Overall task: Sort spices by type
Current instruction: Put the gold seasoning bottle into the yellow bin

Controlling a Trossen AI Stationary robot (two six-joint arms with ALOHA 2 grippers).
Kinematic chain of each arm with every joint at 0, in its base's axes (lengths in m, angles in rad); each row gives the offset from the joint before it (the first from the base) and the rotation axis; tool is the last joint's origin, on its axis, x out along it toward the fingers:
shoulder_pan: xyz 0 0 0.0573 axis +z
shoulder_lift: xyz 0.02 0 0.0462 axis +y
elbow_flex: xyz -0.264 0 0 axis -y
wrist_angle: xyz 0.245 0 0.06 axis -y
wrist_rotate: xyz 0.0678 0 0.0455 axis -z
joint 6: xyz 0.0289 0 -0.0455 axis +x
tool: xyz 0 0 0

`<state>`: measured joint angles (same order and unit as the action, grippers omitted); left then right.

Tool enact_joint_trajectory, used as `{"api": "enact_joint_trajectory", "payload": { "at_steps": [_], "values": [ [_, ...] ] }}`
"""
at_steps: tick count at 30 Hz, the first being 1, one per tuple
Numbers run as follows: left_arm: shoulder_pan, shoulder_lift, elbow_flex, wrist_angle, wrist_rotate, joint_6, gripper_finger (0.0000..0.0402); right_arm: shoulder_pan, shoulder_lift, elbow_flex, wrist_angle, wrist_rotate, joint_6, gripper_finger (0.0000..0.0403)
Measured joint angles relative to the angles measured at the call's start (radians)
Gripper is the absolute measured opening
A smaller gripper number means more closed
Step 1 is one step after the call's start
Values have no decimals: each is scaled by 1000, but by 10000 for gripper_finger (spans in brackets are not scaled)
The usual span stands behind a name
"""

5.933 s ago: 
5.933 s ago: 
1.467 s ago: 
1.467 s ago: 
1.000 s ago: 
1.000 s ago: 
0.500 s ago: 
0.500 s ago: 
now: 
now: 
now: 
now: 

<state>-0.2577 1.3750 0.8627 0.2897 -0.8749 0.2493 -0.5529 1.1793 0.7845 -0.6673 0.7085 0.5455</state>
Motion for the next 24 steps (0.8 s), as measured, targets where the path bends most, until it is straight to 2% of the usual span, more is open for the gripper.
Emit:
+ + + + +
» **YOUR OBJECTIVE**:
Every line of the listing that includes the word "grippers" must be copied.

» **RESPONSE BELOW**:
Controlling a Trossen AI Stationary robot (two six-joint arms with ALOHA 2 grippers).
`<state>`: measured joint angles (same order and unit as the action, grippers omitted); left then right.

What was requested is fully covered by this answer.